- REQUIRED WORK -
Below are entries; tally how many lines hold the string "instance" and answer with only that figure.

----------------

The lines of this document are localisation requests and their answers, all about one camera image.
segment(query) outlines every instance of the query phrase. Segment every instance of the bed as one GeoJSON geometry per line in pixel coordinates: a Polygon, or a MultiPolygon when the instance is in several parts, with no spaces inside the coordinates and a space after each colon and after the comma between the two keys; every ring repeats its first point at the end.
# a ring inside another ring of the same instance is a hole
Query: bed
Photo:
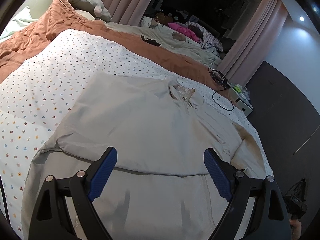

----------------

- RESPONSE -
2